A techno-economic analysis was conducted to evaluate the profitability of optimizing multiple-source-position placement compared to single-source position placement. The analysis revealed interesting economic outcomes, particularly with a short payback period achieved through the optimal placement of sources at multiple positions, compared to a single-source position. Additionally, a substantial reduction in greenhouse gas (GHG) emissions was observed during this payback period.
Using the optimized source placement at multiple positions appears to be beneficial, especially when considering the microgrid size, based on our previous study [
1], in which residential areas had a very long lifespan.
The topology of the studied microgrid, shown in
Figure 3, corresponds to the Dijkstra graph matrix in
Figure 4. For each study, the specific topology must be defined. If a different topology is considered, the Dijkstra graph matrix should be updated to reflect the new configuration, resulting in a different ranking of losses among the nodes. However, the techno-economic findings of our study are generalizable and remain applicable to various topologies.
Future research will include sensitivity analysis to assess the impact of varying parameters such as cable weight, converter power, and network topology configuration on the results of the optimal source placement strategy. This approach would offer a more reliable understanding of the system’s behavior under different scenarios. Additionally, incorporating uncertainty analysis into the methodology is essential to account for variations in parameters such as load profiles, renewable energy generation, and equipment efficiency. This will provide valuable insights into the robustness of the optimal siting strategy under conditions of uncertainty.
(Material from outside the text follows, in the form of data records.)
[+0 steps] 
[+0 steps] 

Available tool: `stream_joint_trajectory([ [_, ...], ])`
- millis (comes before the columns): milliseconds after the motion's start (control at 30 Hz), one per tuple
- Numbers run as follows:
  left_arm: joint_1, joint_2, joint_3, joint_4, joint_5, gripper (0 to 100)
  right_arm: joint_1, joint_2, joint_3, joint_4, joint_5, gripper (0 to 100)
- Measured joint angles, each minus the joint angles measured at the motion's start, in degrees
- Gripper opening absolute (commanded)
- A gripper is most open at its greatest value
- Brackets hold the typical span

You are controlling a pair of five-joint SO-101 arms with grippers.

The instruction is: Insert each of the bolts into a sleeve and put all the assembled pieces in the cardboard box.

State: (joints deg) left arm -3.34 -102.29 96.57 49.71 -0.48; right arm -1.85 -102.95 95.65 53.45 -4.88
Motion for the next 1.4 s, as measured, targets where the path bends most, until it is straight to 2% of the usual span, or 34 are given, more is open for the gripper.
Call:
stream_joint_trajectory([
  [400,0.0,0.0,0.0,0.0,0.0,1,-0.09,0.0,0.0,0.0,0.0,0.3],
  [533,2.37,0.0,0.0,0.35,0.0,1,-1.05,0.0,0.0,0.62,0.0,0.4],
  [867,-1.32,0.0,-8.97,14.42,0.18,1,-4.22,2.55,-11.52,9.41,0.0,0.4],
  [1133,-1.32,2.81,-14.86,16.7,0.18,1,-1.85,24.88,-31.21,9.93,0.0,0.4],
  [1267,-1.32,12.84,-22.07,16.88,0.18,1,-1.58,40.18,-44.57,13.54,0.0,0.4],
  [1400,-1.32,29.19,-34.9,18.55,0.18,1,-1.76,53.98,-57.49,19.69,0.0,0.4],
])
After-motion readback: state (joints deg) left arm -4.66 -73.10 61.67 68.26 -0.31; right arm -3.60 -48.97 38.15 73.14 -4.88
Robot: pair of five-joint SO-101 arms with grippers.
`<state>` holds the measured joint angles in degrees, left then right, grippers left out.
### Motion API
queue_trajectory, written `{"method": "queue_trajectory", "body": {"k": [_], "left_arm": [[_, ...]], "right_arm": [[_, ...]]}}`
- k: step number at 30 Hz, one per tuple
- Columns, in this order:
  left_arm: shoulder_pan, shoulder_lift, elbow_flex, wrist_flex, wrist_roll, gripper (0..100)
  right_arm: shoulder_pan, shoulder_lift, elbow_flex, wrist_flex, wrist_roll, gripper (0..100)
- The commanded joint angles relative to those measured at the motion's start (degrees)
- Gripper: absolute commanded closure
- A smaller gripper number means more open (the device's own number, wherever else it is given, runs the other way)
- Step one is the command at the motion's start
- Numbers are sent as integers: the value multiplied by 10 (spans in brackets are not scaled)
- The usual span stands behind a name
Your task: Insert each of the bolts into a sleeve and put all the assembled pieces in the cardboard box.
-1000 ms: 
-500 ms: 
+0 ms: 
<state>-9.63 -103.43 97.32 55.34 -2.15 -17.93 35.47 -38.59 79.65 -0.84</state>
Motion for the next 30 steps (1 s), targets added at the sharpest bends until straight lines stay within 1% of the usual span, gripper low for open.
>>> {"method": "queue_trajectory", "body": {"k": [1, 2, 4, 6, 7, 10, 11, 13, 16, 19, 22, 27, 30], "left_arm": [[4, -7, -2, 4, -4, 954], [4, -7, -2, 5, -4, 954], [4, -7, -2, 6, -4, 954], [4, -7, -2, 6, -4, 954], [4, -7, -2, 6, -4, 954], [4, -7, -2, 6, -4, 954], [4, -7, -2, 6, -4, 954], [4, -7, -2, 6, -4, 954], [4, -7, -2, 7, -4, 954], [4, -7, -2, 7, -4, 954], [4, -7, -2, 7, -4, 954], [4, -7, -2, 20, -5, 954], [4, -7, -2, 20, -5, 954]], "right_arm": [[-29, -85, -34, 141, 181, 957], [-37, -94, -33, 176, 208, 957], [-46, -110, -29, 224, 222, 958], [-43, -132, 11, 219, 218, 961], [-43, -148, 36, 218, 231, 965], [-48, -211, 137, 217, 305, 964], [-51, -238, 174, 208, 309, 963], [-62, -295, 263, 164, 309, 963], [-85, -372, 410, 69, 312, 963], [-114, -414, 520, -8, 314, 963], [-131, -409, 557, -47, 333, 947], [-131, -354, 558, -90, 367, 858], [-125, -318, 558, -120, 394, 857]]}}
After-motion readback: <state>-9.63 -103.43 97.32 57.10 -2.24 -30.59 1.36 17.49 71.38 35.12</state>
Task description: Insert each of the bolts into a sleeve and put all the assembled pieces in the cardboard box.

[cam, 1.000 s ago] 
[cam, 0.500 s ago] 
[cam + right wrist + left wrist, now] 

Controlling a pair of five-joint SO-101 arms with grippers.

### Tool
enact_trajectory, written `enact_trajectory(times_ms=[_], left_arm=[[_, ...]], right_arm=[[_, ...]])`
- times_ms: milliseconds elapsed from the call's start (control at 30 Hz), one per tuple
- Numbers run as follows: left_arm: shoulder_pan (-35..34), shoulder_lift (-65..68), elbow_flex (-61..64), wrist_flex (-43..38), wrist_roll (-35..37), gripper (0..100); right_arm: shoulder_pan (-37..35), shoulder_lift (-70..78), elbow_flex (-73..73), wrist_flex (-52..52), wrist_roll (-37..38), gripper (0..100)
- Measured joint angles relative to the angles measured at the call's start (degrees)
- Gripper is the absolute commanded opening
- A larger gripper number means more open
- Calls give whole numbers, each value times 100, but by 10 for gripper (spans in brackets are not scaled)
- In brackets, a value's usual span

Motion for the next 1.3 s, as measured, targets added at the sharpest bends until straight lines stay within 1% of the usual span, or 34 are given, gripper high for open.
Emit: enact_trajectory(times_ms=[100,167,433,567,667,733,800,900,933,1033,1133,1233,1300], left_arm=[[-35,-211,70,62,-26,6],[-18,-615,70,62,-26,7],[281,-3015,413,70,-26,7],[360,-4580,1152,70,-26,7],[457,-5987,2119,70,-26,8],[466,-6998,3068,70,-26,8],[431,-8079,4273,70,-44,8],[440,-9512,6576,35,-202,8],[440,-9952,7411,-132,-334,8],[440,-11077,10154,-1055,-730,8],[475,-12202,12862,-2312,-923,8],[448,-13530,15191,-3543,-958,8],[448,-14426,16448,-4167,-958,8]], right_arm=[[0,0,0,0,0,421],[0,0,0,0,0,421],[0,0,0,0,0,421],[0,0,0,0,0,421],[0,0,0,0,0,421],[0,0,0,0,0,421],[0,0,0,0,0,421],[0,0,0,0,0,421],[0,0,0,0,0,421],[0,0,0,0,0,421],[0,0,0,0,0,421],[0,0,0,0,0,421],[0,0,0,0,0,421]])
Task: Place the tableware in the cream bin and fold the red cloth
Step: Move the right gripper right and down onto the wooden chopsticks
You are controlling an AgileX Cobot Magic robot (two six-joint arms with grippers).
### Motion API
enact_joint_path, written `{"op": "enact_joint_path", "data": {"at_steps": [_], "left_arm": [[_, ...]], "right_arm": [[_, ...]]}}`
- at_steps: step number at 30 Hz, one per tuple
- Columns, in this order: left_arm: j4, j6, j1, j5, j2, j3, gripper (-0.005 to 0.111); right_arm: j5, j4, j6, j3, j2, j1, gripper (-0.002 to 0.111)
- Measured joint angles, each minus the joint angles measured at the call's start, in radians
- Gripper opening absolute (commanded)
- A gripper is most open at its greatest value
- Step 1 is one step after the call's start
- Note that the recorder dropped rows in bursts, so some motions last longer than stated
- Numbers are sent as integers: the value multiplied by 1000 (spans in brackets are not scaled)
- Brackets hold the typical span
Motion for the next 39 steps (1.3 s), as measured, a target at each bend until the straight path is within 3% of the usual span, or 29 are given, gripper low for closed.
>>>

In conclusion, our study has shown that the Dijkstra algorithm plays a key role in optimizing sources’ placement in a DC microgrid. We aimed to validate the approximation of electricity laws using the Dijkstra algorithm and found it suitable for this purpose. While we focused on Dijkstra’s approach due to its efficiency and reliability, we recognize the need to explore other algorithms. In future research, we will compare Dijkstra’s approach with other algorithms, like A-star and Bellman–Ford. This will help us determine which algorithms are best for different scenarios, potentially improving our model’s accuracy and effectiveness. We also plan to test our model on more complex scenarios beyond the simple graph of 20 residential units used in this study. By applying our model to larger and more intricate microgrid systems, we aim to better understand its robustness and scalability. This will include testing with diverse types of units and conducting sensitivity analyses to see how changes in input parameters affect performance. This work will help refine our model, making it more applicable to real-world microgrid optimization.